- Task item -
The line containing "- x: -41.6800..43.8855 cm" marks where to begin. Write out that line and every line after it exactly, through the last line below.

- Provided material -
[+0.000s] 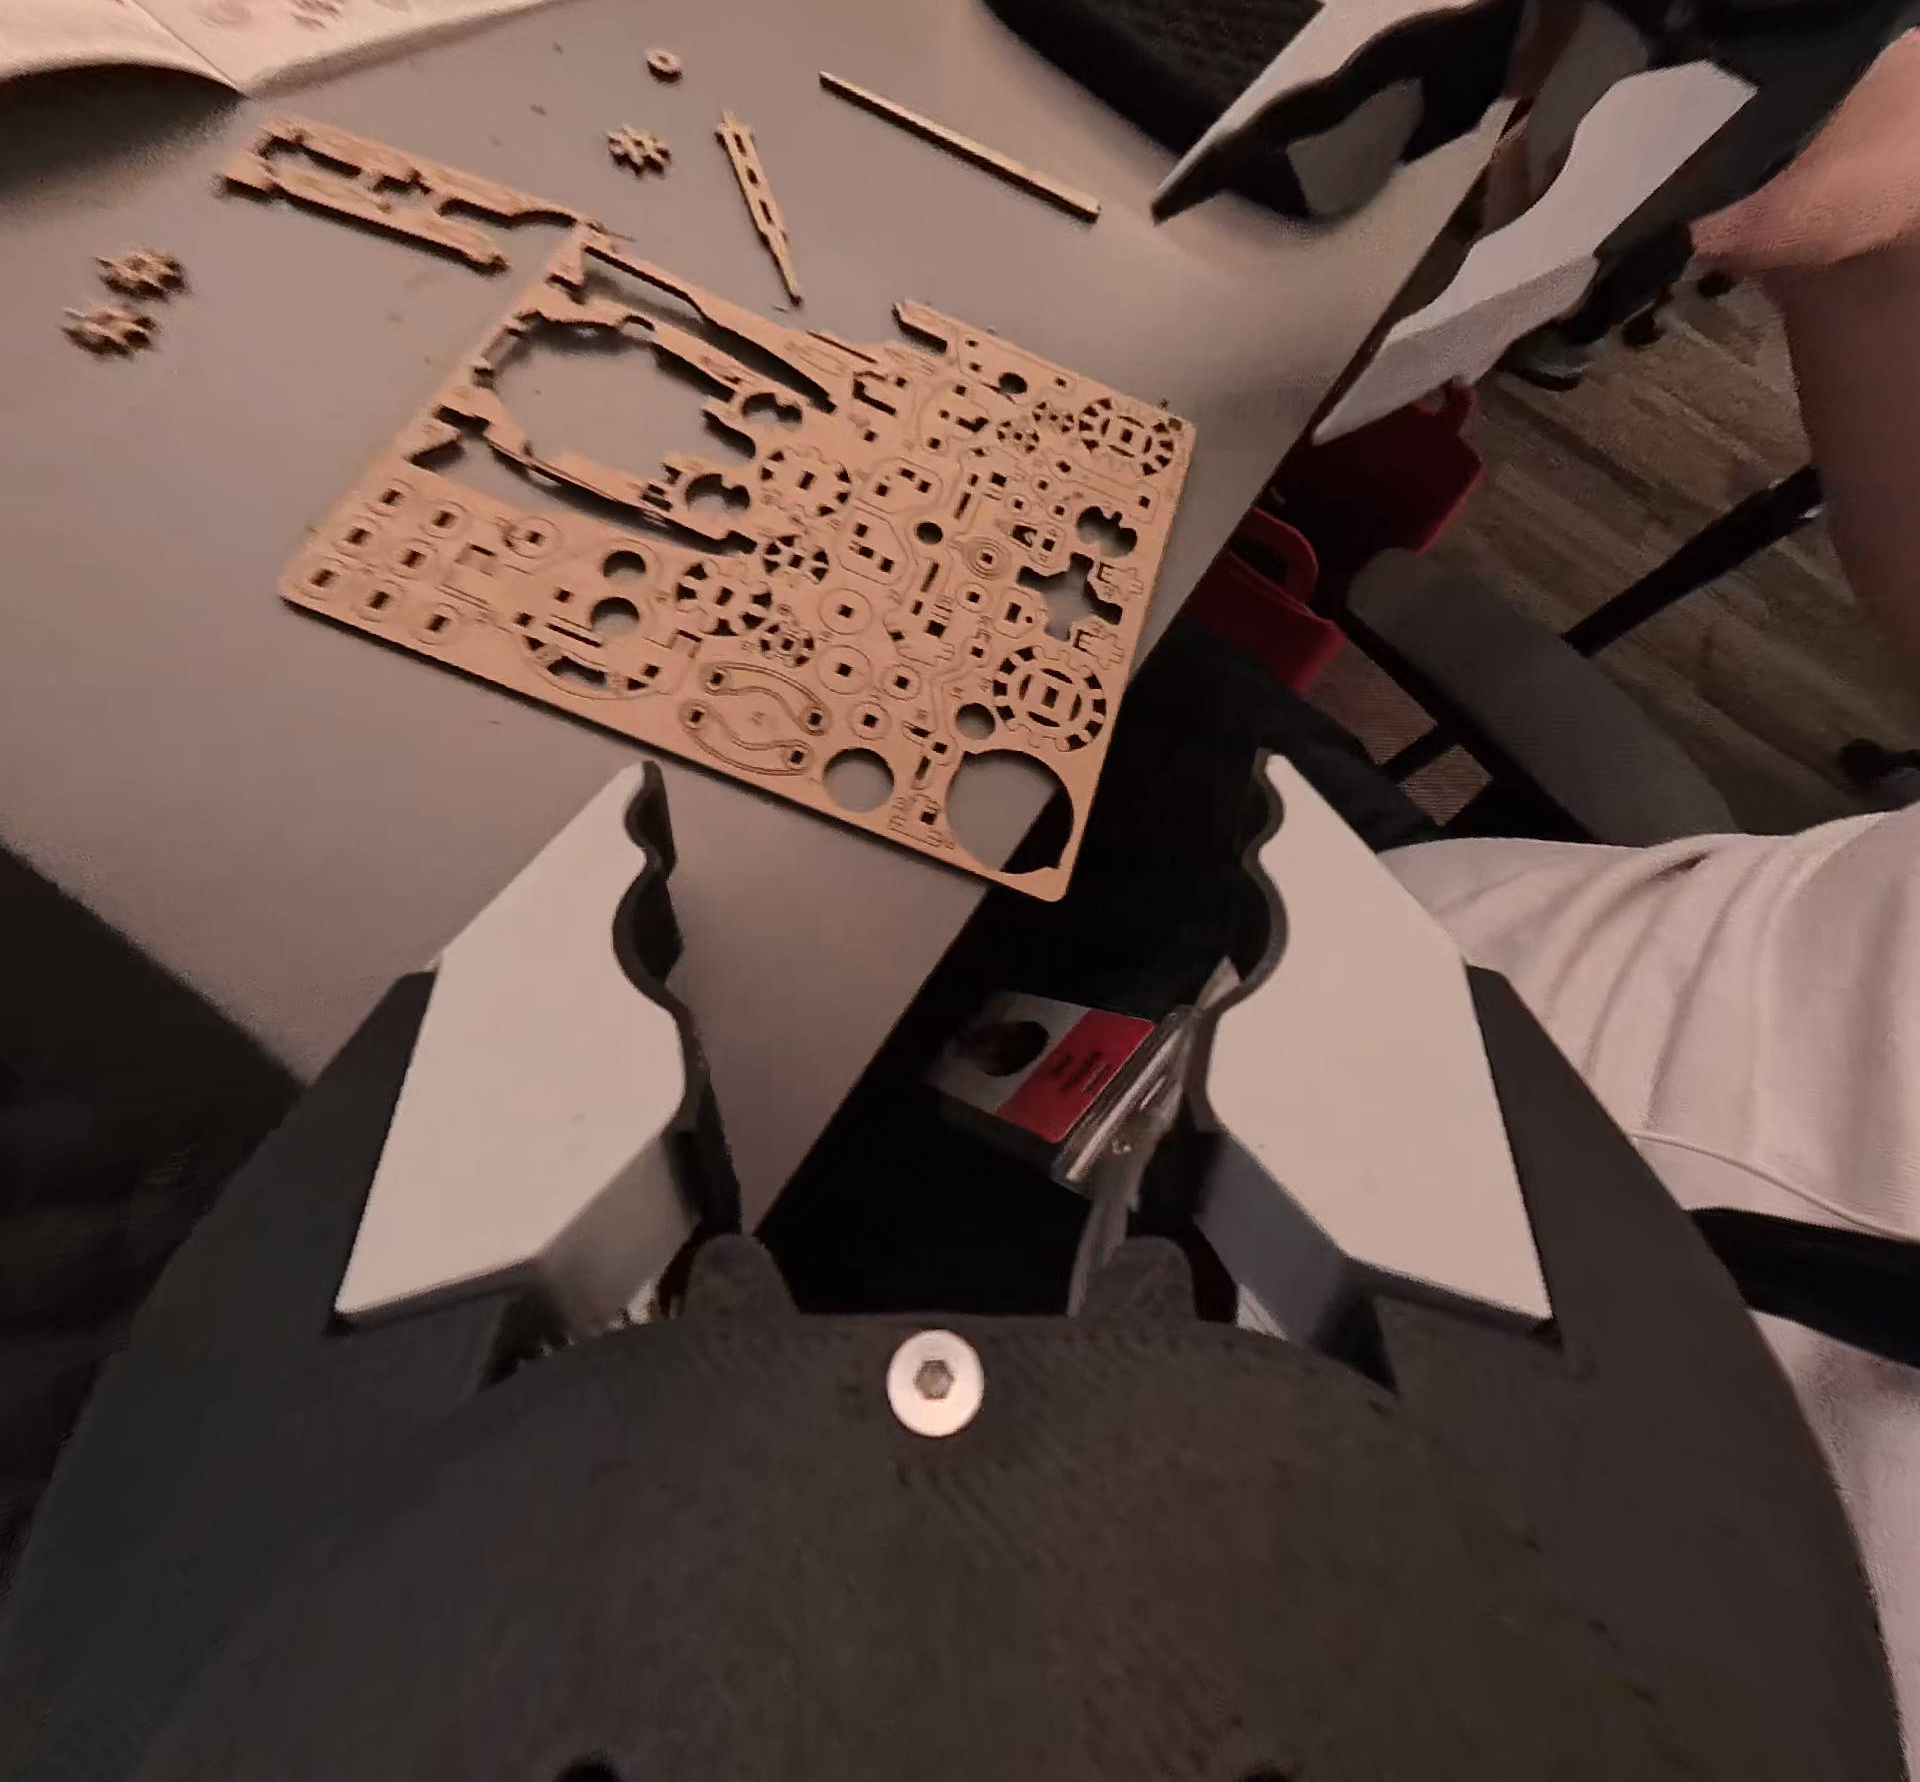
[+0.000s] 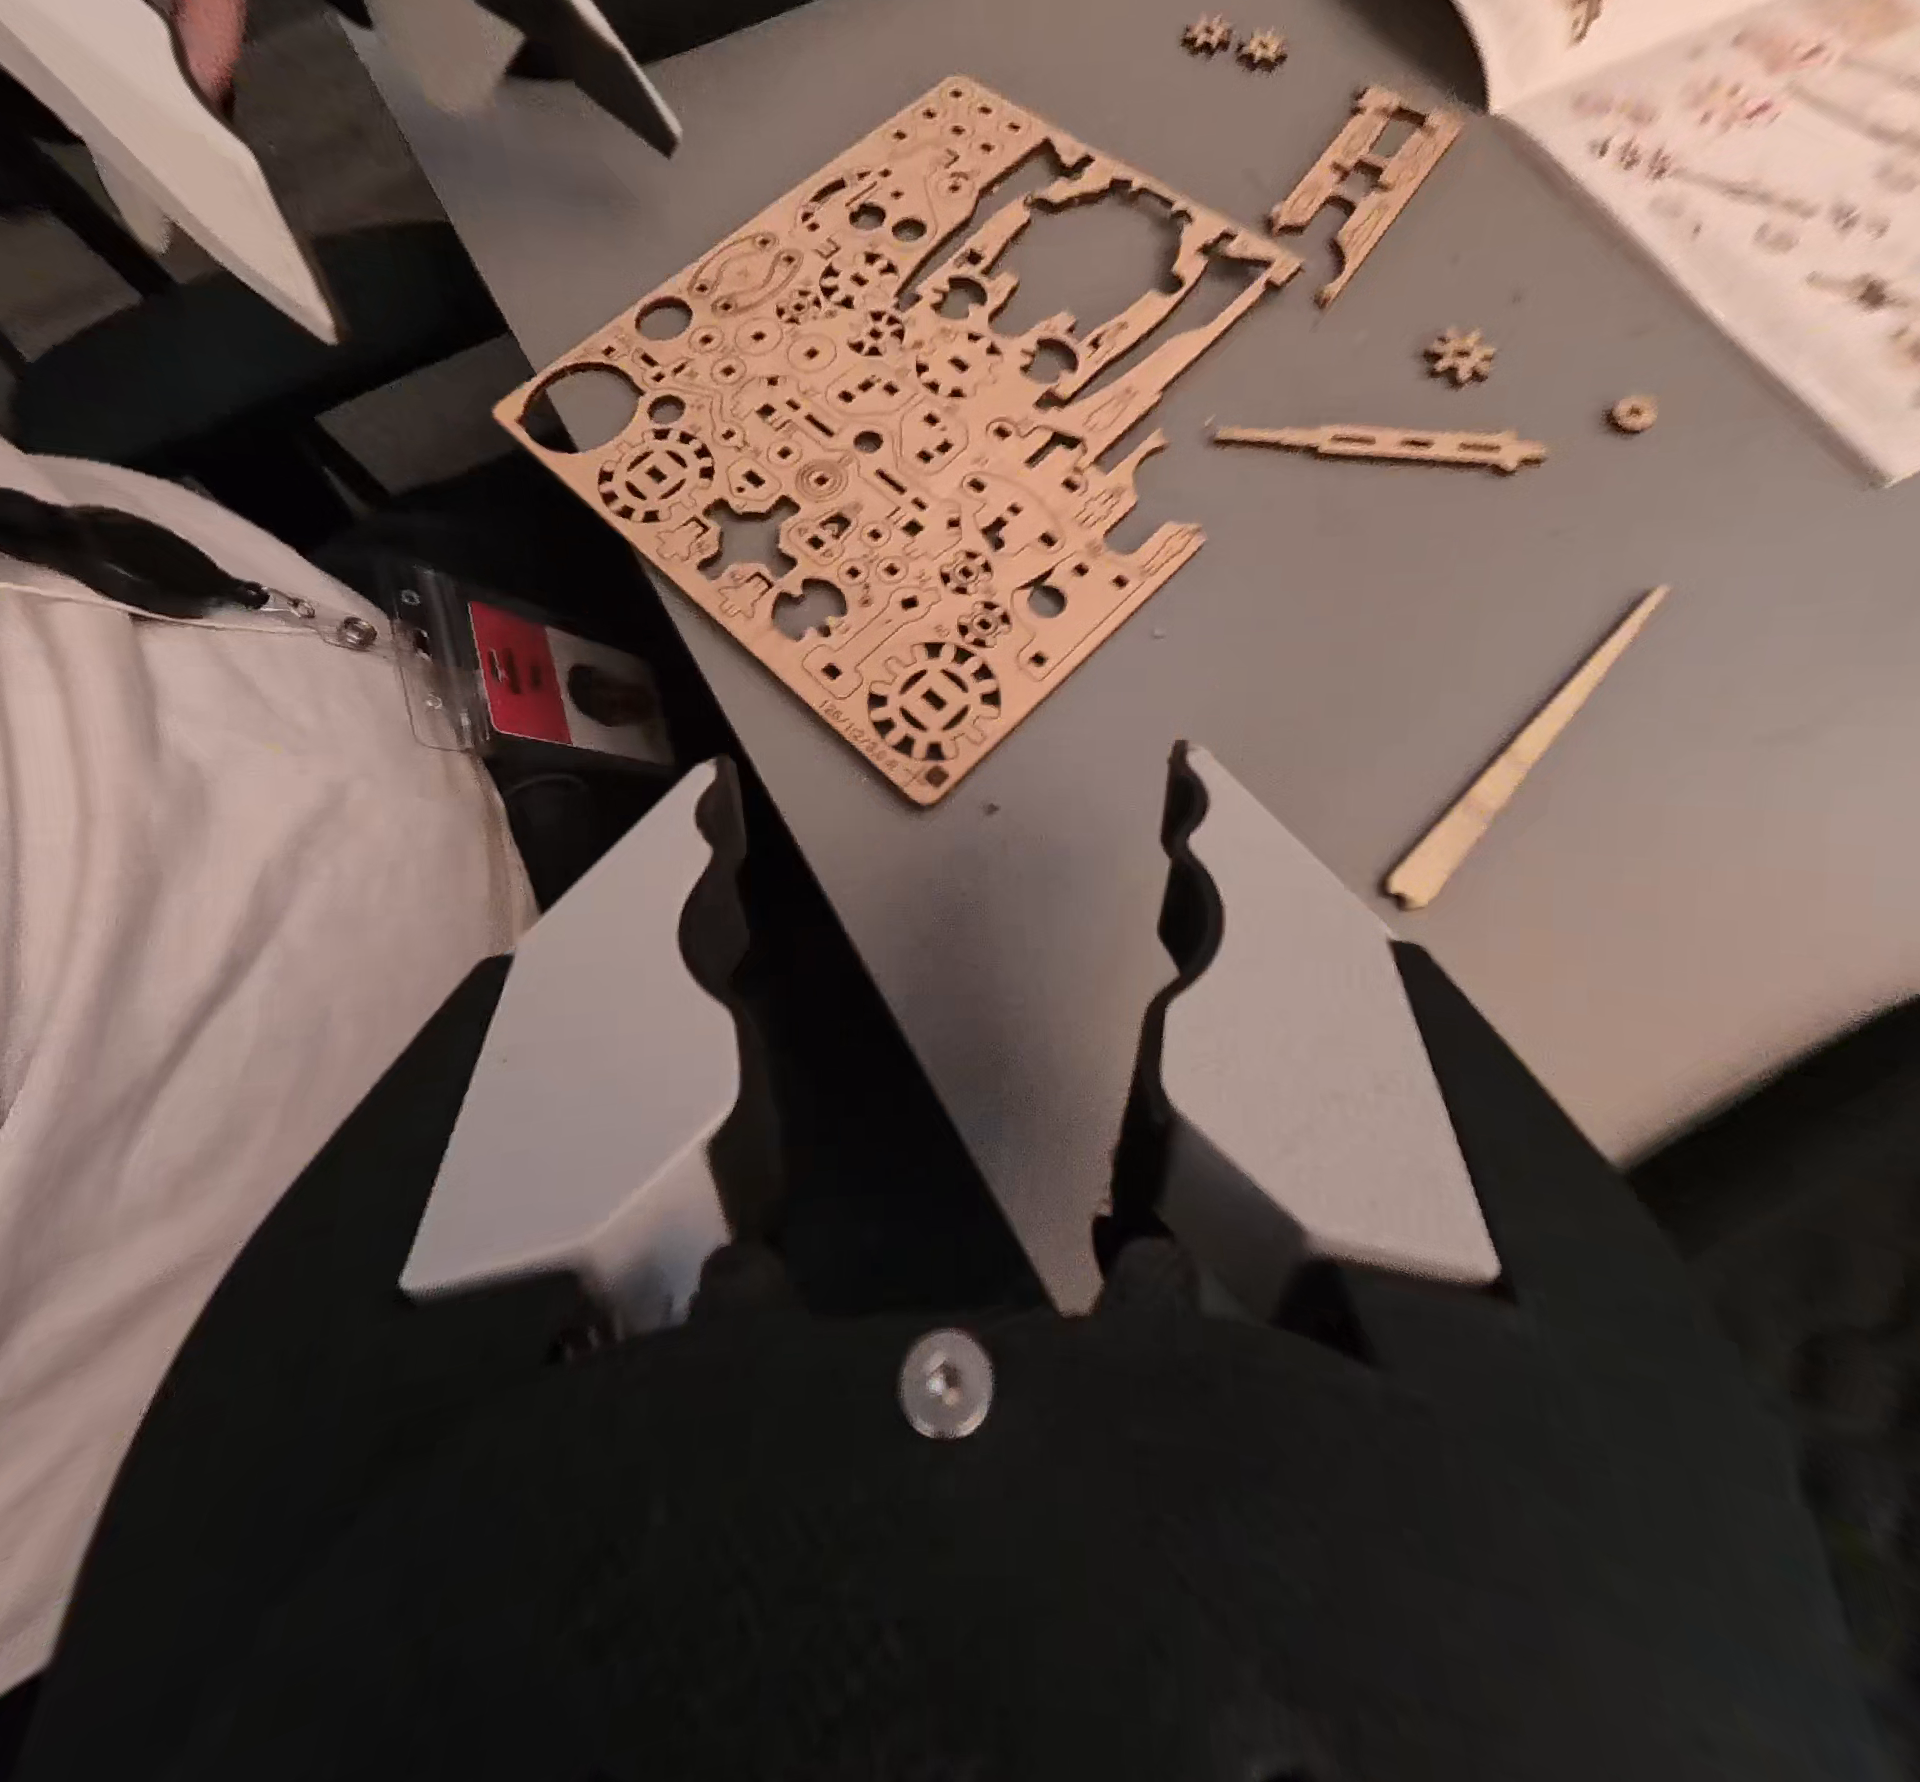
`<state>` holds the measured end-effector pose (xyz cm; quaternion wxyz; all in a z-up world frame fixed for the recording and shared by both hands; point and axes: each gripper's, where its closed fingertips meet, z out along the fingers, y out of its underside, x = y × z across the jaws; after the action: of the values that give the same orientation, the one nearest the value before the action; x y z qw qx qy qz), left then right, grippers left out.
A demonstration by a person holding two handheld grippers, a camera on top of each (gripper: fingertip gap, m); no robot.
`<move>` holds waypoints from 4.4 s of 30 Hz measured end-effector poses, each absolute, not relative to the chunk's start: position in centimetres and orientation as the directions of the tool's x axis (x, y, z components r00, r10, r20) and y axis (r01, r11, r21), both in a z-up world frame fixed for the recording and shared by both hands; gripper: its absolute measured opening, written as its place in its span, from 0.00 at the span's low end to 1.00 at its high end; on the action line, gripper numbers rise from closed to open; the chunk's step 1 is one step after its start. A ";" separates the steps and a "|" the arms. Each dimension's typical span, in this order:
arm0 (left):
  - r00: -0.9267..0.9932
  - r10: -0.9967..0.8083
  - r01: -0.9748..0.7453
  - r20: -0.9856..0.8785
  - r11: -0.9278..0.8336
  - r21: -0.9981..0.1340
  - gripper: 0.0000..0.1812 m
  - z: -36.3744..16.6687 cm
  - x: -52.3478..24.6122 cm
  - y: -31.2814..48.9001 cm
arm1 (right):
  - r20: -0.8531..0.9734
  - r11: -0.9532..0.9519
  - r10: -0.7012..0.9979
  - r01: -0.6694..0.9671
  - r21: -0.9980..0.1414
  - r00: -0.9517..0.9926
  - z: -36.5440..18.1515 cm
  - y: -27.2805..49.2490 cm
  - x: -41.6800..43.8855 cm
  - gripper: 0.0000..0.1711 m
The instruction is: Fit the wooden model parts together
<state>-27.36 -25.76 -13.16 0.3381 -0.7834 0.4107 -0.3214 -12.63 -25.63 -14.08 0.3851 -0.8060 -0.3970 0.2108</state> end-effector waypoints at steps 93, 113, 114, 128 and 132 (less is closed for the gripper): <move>0.601 -0.763 -0.377 0.239 -0.535 -0.756 0.62 -15.1 -30.2 -20.7 | -0.083 -0.419 0.784 0.426 -0.802 0.615 -16.1 -23.5 -20.9 0.44; 0.667 -0.729 -0.185 0.151 -0.359 -0.915 0.36 -8.8 -34.1 -19.2 | 0.405 0.346 0.515 0.249 -0.905 0.756 11.9 -13.2 -16.9 0.00; 0.672 -0.725 -0.183 0.154 -0.364 -0.913 0.36 -9.0 -34.4 -19.0 | 0.417 0.351 0.508 0.260 -0.899 0.754 10.1 -13.9 -16.7 0.00; 0.677 -0.726 -0.192 0.119 -0.330 -0.924 0.21 -9.3 -34.3 -18.2 | 0.372 0.110 0.525 0.372 -0.922 0.766 -7.6 -15.8 -14.9 0.00; 0.679 -0.722 -0.174 0.131 -0.332 -0.927 0.20 -9.2 -34.3 -18.1 | -0.048 -0.178 0.722 0.119 -0.977 0.690 -6.4 -13.8 -20.1 0.12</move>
<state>-34.27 -18.06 -9.19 0.4991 -0.7684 0.2914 -0.2748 -20.09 -13.82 -6.40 0.5709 -0.7205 -0.2918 0.2643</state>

- Result -
  - x: -41.6800..43.8855 cm
  - gripper: 0.0000..0.1711 m
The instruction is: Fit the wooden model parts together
<state>-27.36 -25.76 -13.16 0.3381 -0.7834 0.4107 -0.3214 -12.63 -25.63 -14.08 0.3851 -0.8060 -0.3970 0.2108</state> end-effector waypoints at steps 93, 113, 114, 128 and 132 (less is closed for the gripper): <move>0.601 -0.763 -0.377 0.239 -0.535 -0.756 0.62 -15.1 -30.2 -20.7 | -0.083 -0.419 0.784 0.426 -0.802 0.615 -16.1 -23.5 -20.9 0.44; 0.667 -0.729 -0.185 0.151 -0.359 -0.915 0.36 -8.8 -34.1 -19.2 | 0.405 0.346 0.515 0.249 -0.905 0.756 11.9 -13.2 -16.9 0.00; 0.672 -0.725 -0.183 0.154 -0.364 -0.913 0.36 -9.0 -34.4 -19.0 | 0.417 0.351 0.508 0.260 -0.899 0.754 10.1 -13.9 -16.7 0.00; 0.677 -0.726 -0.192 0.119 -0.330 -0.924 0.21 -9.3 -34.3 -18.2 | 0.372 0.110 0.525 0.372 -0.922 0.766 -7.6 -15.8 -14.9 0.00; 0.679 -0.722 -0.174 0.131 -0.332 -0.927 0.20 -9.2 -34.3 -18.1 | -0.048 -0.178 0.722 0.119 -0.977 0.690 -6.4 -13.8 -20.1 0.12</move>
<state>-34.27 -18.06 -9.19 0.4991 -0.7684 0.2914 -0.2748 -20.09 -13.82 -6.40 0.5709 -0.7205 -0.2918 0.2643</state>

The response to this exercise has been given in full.